Los viajes ilustran

En Mesta, algunas casas tenían la llave pegada a la cerradura de la puerta

Texto y foto: Margarita Robleda Moguel
La Jornada Maya

Martes 18 de junio, 2019

Dicen que los viajes ilustran. Son como la literatura o el arte en sus distintos vehículos; como el amor; su contacto nos cambia, transforma. Después de su aproximación las cosas nunca vuelven a ser igual.

En estos últimos tiempos tuve oportunidad de visitar algunos países muy lejanos a nuestra cultura, a nuestra historia. Sin embargo, ya de regreso, confirmo algo que desde hace rato voy afinando: independientemente de la lengua, la historia, el color, edad o forma del envase que nos contiene, nos parecemos tanto. ¿Qué queremos? Amar y ser amados, ser útiles, participar.

En Seúl percibí el dolor que prevalece en el pueblo por la división de las Coreas y un dejo de añoranza de los jóvenes por su cultura ancestral, razón por la cual rentan trajes de época para pasear los fines de semana por sus parques y palacios.

En Japón también me envolvió la nostalgia de los tiempos pre tecnológicos y es así como resurgió la recuperación del amor por sus jardines y ceremonias del té, por vestirse de kimono y recuperar, en ritos antiguos, aquello que es trascendental en sus vidas, como el del matrimonio.

El contacto del japonés con la delicadeza, para no importunar al otro, me hizo caer en cuenta de la urgencia de un código de comportamiento que tendríamos que tener los turistas. De pronto me reconocí como parte de una horda de gente tosca que atropella, juzga y sentencia en medio de gran escándalo, gritos y exigencias. Me sentí intimidada. ¿Cómo tendríamos que acercarnos a lo distinto, lo diferente, sin pensar por eso que es de menor calidad o importancia?

En uno de los pueblos, algunos turistas se metieron al patio de una casa de techo de paja para tomar fotos y el dueño salió gritando: “go home”. Pensé en el grado de desesperación que debe de haber sentido el local por la invasión continua a su intimidad por tratarse de un sitio Patrimonio de la humanidad para haber reaccionado así.

Japón me transformó.

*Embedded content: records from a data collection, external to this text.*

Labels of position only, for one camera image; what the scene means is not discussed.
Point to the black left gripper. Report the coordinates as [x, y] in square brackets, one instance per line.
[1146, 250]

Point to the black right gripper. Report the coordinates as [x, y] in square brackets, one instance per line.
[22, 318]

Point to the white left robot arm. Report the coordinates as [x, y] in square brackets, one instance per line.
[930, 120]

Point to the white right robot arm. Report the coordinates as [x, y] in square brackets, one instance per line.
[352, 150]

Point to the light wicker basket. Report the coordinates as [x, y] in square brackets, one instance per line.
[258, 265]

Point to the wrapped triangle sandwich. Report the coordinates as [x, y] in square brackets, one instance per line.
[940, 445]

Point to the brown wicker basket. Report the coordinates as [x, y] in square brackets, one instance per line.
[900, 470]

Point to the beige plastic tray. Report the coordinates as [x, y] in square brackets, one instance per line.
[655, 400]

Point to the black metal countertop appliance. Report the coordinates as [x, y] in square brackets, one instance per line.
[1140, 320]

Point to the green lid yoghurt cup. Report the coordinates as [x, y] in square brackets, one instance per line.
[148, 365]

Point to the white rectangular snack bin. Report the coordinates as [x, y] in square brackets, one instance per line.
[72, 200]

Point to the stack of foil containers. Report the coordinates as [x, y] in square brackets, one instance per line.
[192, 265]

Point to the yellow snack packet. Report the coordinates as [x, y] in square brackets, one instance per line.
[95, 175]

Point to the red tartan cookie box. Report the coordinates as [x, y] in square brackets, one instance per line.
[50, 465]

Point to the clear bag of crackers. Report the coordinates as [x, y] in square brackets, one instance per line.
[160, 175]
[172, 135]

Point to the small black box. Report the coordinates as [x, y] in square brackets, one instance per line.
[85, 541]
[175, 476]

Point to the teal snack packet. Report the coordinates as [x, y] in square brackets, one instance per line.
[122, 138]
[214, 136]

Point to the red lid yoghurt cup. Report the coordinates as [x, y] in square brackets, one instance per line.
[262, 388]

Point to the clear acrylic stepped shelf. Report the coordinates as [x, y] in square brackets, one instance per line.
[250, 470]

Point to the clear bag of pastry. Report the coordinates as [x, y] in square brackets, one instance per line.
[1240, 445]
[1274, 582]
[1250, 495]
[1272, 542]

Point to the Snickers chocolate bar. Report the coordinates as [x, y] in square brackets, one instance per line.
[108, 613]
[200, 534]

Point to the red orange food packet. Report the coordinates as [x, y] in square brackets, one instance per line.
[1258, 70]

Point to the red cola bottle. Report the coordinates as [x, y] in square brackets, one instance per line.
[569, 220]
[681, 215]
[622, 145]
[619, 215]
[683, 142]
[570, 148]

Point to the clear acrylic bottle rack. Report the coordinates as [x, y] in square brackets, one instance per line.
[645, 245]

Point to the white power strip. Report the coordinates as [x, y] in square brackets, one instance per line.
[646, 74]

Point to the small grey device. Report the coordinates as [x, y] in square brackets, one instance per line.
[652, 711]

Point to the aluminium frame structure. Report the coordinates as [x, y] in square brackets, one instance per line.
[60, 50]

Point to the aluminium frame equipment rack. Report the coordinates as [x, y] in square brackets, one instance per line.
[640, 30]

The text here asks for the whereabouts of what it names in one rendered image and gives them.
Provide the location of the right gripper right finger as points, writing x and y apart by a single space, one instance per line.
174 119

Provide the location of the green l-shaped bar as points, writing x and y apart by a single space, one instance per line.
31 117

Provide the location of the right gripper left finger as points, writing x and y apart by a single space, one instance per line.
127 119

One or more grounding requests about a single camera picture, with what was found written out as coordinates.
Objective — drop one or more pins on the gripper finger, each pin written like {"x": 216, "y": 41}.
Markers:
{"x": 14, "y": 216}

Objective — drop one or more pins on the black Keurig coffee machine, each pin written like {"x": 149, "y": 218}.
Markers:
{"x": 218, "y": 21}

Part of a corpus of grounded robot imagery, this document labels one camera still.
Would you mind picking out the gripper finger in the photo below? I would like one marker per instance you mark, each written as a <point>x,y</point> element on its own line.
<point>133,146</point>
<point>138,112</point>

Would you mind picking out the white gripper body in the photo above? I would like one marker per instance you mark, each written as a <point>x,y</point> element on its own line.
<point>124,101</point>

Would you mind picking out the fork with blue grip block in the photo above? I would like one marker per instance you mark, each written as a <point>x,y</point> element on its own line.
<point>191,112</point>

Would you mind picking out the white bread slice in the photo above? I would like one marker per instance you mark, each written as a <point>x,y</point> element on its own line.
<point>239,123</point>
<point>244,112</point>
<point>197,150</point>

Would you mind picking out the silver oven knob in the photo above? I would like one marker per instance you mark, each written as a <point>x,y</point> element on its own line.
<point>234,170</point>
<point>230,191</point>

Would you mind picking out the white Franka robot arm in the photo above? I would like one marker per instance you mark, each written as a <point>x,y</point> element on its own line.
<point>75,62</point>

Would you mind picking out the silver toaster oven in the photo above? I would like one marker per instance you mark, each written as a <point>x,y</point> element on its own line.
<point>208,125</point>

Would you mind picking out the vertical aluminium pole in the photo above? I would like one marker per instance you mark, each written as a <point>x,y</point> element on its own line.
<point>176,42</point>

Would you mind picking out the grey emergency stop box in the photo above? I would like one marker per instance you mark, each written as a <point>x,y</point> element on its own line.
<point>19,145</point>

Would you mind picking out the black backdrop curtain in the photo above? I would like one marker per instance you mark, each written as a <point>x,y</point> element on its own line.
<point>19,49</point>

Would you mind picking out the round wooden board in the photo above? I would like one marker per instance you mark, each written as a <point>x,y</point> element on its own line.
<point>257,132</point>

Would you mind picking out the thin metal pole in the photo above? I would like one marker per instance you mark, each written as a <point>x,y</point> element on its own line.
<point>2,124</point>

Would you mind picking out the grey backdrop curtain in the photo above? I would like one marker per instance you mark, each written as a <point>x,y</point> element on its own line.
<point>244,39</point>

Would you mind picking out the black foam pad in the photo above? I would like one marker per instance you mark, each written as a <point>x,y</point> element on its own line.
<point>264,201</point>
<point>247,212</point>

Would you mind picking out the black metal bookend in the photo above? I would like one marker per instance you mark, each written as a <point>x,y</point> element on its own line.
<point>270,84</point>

Nunca será igual mi acercamiento a otras culturas. Lo prometo.

Turquía desbancó a Televisa y se ha convertido en la Meca de las telenovelas. Parece ser que el gobierno produjo varias series históricas para la población sin prever que tendrían un enorme éxito en el exterior. Resurrección, Ertugrul, en Netflix, cuenta la historia de Turquía. En ella Ertugrul, padre de Osman, el fundador del imperio otomano, lucha contra los mongoles, cruzados, bizantinos y algunos turcos ambiciosos.

La serie me preparó para estar más alerta del paso de la historia y las transformaciones de las culturas al poder ver que todos los seres humanos viven las mismas historias en todos los rincones del orbe, que buscan entender el sentido de sus vidas en las distintas épocas de la humanidad. Es el Cien años de soledad de nuestro querido Gabo, que se repite hasta el infinito.

Santa Sofía, con sus mil 500 años de historia es una muestra fehaciente de ello.

Sin embargo, lo que más que llegó, no fue ni el avance en la robótica, ni la impactante muestra arquitectónica de Seúl, tampoco los centros comerciales con las marcas más sofisticadas, ni el tamaño de sus aeropuertos, y es que, en Mesta, un pintoresco pueblito medieval del siglo 14 en la isla griega de Chíos, a sólo 7 kilometros de distancia de la costa de Turquía, nos llamó la atención que algunas casas tenían la llave pegada a la cerradura de la puerta. El guía nos dijo que esa es una señal de que ahí vive una persona mayor y la llave permite que los vecinos entren a ver si se le ofrece algo: compras, medicinas, apoyo; si necesita que le cocinen, limpieza de la casa, platicar, compañía y cariñitos. Esto, me dije, realmente es ser del primer mundo al que todos tendríamos que aspirar; donde todo ser humano, independientemente de su edad, género y condición, es parte de una comunidad que lo acompaña y arropa en todos los momentos significativos de su vida.

Sí, los viajes ilustran y, de regreso, descubro que ya no soy la misma que se fue un rato a circular por otros mundos.